Would you please copy each line below that includes the string "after"?

§ **INPUT**
BEGIN

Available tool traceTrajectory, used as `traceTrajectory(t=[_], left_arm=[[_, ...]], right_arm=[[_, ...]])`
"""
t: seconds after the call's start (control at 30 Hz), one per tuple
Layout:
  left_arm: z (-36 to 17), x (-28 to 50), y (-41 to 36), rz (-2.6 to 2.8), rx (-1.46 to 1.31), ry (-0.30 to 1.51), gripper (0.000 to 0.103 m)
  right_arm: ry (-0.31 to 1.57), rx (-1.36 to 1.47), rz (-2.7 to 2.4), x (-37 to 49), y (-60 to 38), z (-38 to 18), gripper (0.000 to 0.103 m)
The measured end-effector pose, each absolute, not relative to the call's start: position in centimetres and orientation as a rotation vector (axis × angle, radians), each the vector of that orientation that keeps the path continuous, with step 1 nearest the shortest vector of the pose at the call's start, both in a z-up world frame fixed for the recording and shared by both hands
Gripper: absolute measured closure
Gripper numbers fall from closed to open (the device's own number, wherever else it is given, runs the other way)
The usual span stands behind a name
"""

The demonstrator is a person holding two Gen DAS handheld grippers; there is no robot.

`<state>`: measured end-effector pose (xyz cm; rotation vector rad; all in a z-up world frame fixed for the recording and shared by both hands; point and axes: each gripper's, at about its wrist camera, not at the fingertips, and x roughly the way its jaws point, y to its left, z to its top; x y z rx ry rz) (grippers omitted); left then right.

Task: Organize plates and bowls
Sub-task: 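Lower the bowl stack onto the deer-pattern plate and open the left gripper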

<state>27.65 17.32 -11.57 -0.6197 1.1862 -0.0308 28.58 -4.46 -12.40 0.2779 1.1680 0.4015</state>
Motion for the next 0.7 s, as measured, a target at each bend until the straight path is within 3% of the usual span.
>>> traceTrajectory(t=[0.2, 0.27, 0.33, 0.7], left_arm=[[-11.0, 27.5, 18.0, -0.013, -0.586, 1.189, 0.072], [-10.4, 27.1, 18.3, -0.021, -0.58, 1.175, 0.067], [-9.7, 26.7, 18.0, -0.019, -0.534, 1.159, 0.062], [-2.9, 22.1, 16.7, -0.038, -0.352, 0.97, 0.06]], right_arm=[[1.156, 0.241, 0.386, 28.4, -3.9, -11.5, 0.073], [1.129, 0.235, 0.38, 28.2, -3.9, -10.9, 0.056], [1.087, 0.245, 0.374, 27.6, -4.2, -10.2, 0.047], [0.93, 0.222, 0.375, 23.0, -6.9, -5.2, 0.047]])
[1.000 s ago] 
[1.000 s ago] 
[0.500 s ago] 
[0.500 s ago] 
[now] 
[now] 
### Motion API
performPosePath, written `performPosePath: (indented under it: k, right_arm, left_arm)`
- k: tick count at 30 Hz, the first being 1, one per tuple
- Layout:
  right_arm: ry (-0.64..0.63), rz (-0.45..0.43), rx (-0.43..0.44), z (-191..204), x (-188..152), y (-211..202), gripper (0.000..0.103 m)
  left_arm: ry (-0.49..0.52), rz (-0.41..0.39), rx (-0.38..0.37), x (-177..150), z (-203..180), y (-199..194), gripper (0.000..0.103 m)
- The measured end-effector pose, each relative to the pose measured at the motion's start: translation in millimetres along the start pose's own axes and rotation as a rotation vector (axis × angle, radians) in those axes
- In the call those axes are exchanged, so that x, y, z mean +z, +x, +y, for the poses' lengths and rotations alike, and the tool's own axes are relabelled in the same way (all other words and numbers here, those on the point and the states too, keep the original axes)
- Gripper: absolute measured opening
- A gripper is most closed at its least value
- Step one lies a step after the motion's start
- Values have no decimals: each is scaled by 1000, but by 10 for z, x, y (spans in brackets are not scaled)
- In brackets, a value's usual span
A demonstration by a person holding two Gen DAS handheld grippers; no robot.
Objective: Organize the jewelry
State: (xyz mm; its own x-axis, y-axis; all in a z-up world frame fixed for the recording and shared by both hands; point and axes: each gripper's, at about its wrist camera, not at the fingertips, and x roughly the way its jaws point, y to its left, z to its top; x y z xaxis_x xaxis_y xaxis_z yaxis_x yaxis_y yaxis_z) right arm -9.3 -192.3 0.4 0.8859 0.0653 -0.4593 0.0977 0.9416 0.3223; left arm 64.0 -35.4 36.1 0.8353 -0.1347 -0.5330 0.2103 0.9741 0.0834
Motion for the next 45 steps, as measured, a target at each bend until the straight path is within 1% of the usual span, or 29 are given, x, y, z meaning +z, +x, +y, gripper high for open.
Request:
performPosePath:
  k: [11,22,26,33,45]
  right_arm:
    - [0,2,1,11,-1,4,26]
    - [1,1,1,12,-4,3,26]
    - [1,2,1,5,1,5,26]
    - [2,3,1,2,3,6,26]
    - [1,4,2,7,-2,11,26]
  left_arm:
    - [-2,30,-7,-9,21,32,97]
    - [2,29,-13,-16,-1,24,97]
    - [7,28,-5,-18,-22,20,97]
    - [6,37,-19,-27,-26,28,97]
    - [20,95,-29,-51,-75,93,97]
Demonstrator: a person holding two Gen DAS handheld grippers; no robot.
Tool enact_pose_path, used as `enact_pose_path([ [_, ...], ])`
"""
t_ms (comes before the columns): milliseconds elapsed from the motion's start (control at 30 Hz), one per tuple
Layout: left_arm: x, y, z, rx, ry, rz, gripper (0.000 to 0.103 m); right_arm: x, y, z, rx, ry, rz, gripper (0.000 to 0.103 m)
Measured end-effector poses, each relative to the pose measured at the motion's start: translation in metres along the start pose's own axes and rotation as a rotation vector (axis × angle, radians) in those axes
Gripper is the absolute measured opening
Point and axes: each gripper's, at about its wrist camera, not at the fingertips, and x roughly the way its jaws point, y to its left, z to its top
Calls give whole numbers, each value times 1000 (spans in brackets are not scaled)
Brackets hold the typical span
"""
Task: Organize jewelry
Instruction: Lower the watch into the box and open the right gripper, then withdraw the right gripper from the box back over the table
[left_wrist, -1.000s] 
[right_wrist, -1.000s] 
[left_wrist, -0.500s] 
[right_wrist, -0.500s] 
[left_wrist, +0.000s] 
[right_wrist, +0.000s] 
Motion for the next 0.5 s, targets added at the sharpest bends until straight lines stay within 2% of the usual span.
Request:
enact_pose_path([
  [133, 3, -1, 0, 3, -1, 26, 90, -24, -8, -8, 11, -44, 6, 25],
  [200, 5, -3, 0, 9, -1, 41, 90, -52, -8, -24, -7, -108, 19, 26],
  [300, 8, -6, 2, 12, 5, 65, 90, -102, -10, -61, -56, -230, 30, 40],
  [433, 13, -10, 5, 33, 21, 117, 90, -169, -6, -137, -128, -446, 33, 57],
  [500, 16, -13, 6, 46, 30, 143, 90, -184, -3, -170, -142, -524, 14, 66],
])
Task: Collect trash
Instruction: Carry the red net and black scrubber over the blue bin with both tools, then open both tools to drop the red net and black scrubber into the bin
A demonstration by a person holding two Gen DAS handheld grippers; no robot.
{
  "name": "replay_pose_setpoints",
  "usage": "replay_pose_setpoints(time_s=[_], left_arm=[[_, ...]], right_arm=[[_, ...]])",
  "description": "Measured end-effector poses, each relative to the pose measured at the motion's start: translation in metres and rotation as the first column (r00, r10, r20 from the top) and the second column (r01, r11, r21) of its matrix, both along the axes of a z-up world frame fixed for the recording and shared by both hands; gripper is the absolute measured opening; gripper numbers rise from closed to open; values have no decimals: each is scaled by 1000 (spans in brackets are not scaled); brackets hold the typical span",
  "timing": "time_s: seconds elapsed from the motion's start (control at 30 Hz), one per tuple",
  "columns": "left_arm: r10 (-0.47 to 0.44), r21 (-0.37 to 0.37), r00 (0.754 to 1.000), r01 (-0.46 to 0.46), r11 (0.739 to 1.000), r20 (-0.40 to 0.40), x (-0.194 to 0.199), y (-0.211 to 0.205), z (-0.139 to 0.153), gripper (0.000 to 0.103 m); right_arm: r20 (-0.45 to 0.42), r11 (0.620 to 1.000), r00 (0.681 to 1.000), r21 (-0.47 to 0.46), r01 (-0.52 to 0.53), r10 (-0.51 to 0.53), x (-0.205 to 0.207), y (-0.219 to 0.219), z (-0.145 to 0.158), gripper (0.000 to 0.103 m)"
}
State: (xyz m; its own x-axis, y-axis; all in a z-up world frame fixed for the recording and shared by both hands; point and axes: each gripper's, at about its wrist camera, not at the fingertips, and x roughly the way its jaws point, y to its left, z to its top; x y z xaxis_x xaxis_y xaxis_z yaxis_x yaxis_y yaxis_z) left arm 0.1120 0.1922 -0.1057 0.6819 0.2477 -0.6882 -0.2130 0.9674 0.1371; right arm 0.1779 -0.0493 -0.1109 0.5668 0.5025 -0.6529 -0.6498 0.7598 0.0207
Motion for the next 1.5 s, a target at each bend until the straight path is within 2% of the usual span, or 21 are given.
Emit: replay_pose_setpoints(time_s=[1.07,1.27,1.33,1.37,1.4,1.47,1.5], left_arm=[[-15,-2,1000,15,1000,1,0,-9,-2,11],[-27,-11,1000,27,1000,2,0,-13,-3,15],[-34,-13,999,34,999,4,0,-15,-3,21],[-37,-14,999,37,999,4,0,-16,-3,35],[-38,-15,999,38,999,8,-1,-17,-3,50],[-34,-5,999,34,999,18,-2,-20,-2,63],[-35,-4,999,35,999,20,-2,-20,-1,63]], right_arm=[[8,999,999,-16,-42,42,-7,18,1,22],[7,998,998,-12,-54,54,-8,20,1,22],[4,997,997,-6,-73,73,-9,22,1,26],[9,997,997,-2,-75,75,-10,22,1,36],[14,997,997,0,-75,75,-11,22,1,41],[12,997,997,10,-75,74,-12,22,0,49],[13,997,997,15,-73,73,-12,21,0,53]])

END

§ **EXERCISE RESULT**
t: seconds after the call's start (control at 30 Hz), one per tuple
- Step one lies a step after the motion's start

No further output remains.